In [1]:
import torch

We want to calculate gradient of some function wrt x. After this Pytorch will calculate a **computation graph**

By default, **requires_grad=False**

In [2]:
x = torch.randn(size=(3, ), requires_grad=True)
x

tensor([-2.1159, -0.8031, -2.4649], requires_grad=True)

A computational graph will be created.

Since, + operation is used. Therefore **grad_fn=\<AddBackward0\>**

In [3]:
y = x+2
print(y)
print(y.grad_fn)

tensor([-0.1159,  1.1969, -0.4649], grad_fn=<AddBackward0>)
<AddBackward0 object at 0x7a8849cd3f40>


### Calculating gradients

In [4]:
z = y*y*2
print(z)
z.backward(x)
print(x.grad)

tensor([0.0269, 2.8652, 0.4322], grad_fn=<MulBackward0>)
tensor([ 0.9813, -3.8449,  4.5832])


Since this is a scalar value, gradient can be calculated implicitly

In [5]:
x = torch.ones(size=(1, ), requires_grad=True)
y = x**2
# dy/dx
y.backward() # This calculates dy/dx and returns None
print(x.grad)

tensor([2.])


**grad can be implicitly created for scalar outputs.**

If we want it to create for a vector, we have to create a vector of same size and that vector needs to be passed as **argument in .backward()**

**v** provides weightage to how much each element of z, contributes to the gradient and ideally should be a **tensor of 1**

In [6]:
x = torch.ones(size=(3, ), requires_grad=True)
y = x**2
z = y*y*2
print(z)

v = torch.ones_like(z)
# v = torch.tensor([0.1, 1.0, 0.001], dtype=torch.float32)
z.backward(v)
print(x.grad)

tensor([2., 2., 2.], grad_fn=<MulBackward0>)
tensor([8., 8., 8.])


In [7]:
# dz/dx
x = torch.randn(size=(3, ), requires_grad=True)
y = x+2
z = y*y*2
z_mean = z.mean()
print(z_mean)
z_mean.backward()
print(x.grad)

tensor(15.8178, grad_fn=<MeanBackward0>)
tensor([3.4531, 4.9754, 2.3458])


### Prevent tracking of gradients:

1. x.requires_grad(False)

2. x.detach()-> Creates a new tensor that doesn't require the gradient

3. with torch.no_grad():

In [8]:
x = torch.rand(size=(3, ), requires_grad=True)
print(x)

# Modifies x in-place
x.requires_grad_(False)
print(x)

tensor([0.5594, 0.7272, 0.6071], requires_grad=True)
tensor([0.5594, 0.7272, 0.6071])


In [9]:
x = torch.rand(size=(3, ), requires_grad=True)
print(x)

y = x.detach()
print(y)

tensor([0.1746, 0.7210, 0.6549], requires_grad=True)
tensor([0.1746, 0.7210, 0.6549])


In [10]:
x = torch.rand(size=(3, ), requires_grad=True)
print(x)

with torch.no_grad():
    y = x+2
    print(y)

tensor([0.5700, 0.5308, 0.0444], requires_grad=True)
tensor([2.5700, 2.5308, 2.0444])


**backward()** will keep accumulating gradients, i.e sums it up,  until explicilty mentioned not to.

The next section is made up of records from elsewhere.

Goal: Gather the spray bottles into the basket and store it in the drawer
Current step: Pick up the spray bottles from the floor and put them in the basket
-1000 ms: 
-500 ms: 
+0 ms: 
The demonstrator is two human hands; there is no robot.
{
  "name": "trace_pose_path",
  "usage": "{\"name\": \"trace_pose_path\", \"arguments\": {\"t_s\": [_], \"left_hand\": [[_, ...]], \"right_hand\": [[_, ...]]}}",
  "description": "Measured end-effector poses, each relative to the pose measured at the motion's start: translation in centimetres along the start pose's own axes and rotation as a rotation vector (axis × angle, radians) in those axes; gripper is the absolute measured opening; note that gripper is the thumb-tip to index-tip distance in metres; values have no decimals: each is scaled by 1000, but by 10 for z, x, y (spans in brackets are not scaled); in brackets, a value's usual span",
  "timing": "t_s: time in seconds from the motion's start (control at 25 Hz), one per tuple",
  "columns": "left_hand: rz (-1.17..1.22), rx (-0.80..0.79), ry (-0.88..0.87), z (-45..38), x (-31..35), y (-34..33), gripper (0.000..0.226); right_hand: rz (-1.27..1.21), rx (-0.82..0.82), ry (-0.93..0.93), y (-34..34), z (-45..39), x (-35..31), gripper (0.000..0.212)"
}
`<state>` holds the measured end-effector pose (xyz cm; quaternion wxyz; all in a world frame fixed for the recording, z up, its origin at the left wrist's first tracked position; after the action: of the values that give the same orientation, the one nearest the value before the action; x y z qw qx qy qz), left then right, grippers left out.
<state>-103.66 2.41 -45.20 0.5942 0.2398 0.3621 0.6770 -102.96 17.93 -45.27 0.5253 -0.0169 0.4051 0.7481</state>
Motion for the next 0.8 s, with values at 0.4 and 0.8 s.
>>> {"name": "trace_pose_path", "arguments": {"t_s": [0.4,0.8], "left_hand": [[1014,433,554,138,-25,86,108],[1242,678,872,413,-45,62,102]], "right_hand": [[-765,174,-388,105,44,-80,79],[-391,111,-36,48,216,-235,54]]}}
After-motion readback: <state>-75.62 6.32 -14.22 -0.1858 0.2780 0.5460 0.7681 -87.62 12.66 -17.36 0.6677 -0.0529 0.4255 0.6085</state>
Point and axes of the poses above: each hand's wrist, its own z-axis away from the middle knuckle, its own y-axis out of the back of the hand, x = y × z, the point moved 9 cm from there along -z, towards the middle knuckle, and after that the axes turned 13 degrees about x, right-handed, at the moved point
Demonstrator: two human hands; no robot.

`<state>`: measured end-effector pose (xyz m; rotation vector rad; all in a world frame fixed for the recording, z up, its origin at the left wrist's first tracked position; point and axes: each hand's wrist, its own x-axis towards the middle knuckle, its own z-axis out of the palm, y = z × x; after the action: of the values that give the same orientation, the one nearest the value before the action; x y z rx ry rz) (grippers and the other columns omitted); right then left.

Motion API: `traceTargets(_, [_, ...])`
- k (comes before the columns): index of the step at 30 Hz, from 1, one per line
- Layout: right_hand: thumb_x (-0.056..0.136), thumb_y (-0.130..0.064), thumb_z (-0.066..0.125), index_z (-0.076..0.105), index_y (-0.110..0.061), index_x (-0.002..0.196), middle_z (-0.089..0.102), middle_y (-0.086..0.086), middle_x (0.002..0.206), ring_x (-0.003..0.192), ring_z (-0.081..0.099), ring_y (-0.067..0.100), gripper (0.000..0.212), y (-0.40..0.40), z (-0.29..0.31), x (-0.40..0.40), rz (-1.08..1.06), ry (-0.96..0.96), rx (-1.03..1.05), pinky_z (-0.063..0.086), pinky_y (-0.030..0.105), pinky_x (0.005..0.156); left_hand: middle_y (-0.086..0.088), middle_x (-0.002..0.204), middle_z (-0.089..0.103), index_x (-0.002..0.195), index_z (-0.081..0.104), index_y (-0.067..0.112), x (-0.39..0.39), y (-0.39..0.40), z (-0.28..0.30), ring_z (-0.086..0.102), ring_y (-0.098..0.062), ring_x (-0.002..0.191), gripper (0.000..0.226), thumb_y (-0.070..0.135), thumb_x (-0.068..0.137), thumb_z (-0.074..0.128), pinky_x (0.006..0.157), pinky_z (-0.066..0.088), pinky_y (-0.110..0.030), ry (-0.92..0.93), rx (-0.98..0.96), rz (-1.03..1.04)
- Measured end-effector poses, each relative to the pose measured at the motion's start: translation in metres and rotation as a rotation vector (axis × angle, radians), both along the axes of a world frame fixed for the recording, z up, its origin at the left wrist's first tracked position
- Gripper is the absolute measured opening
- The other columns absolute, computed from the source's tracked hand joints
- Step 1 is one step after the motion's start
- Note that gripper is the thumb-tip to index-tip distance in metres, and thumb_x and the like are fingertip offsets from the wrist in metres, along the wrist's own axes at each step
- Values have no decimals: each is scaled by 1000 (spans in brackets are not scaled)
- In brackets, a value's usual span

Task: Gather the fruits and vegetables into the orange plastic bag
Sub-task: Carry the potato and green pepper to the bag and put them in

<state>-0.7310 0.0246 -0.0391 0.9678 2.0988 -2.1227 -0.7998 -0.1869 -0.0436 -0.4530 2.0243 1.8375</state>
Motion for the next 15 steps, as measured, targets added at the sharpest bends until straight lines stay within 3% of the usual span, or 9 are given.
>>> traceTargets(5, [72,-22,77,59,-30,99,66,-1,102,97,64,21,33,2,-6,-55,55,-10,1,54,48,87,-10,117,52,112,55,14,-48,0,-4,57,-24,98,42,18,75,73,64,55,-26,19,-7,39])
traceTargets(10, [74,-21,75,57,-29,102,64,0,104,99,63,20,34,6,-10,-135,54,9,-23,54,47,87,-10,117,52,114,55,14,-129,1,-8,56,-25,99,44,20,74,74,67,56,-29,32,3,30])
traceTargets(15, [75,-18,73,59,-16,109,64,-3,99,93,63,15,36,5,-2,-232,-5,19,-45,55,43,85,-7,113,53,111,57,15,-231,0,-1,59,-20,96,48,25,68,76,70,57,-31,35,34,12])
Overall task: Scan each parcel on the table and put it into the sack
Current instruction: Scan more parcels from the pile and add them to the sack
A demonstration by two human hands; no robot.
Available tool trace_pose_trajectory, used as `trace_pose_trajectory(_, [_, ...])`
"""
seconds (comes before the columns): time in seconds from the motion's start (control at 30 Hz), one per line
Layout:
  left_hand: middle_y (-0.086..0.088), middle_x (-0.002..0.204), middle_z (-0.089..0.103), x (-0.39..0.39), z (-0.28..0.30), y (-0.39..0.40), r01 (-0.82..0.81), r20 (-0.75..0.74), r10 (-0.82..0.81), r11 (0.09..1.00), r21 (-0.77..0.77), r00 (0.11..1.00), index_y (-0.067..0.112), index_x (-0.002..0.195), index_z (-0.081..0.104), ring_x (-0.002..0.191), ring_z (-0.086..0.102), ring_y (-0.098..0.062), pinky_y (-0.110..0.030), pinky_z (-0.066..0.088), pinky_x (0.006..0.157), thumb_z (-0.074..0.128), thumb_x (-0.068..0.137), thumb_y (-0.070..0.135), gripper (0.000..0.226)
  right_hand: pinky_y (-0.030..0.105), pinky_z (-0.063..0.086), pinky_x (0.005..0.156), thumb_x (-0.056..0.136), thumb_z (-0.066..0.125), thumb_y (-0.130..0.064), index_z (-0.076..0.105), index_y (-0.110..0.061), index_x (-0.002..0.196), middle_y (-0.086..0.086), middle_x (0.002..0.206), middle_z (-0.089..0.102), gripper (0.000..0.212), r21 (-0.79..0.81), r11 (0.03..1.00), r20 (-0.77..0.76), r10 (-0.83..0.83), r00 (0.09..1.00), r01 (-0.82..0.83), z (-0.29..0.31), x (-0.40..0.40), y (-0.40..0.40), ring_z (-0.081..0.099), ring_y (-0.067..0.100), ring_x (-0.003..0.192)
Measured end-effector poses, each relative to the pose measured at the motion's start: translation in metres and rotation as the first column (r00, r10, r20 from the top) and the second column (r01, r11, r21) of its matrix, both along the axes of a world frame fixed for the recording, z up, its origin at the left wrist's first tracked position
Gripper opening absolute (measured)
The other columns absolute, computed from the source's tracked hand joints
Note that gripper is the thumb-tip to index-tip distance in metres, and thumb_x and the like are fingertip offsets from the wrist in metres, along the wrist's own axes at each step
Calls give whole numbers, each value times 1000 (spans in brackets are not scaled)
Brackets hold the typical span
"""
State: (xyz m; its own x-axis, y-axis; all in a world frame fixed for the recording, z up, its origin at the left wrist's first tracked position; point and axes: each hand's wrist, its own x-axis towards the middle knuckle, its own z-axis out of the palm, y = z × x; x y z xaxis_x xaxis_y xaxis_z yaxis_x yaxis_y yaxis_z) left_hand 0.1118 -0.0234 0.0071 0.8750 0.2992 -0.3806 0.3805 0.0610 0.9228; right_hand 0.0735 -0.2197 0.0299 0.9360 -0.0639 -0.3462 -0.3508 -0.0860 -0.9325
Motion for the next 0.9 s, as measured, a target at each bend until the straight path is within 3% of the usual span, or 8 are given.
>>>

Here, each epoch has produced gradient of 3, which is being summed up which previous stored values

In [11]:
weights = torch.ones(size=(4, ), requires_grad=True)

# Dummy operation which simulates w*x+b where b=0
for epoch in range(1):
    model_output = (weights*3).sum()
    model_output.backward()
    print(weights.grad)

print("-"*50)
for epoch in range(2):
    model_output = (weights*3).sum()
    model_output.backward()
    print(weights.grad)

tensor([3., 3., 3., 3.])
--------------------------------------------------
tensor([6., 6., 6., 6.])
tensor([9., 9., 9., 9.])


To pevent, empty the variable wrt which, grad is being calculated

In [12]:
weights = torch.ones(size=(4, ), requires_grad=True)

# Dummy operation which simulates w*x+b
for epoch in range(1):
    model_output = (weights*3).sum()
    model_output.backward()
    print(weights.grad)
    # Emptying the grads
    weights.grad.zero_()

print("-"*50)
for epoch in range(2):
    model_output = (weights*3).sum()
    model_output.backward()
    print(weights.grad)
    # Emptying the grads
    weights.grad.zero_()





tensor([3., 3., 3., 3.])
--------------------------------------------------
tensor([3., 3., 3., 3.])
tensor([3., 3., 3., 3.])


### Using optimizers

In [13]:
weights = torch.rand(size=(3, 3), requires_grad=True)

optimizer = torch.optim.SGD(params=[weights], lr=0.01)
optimizer.step()
optimizer.zero_grad()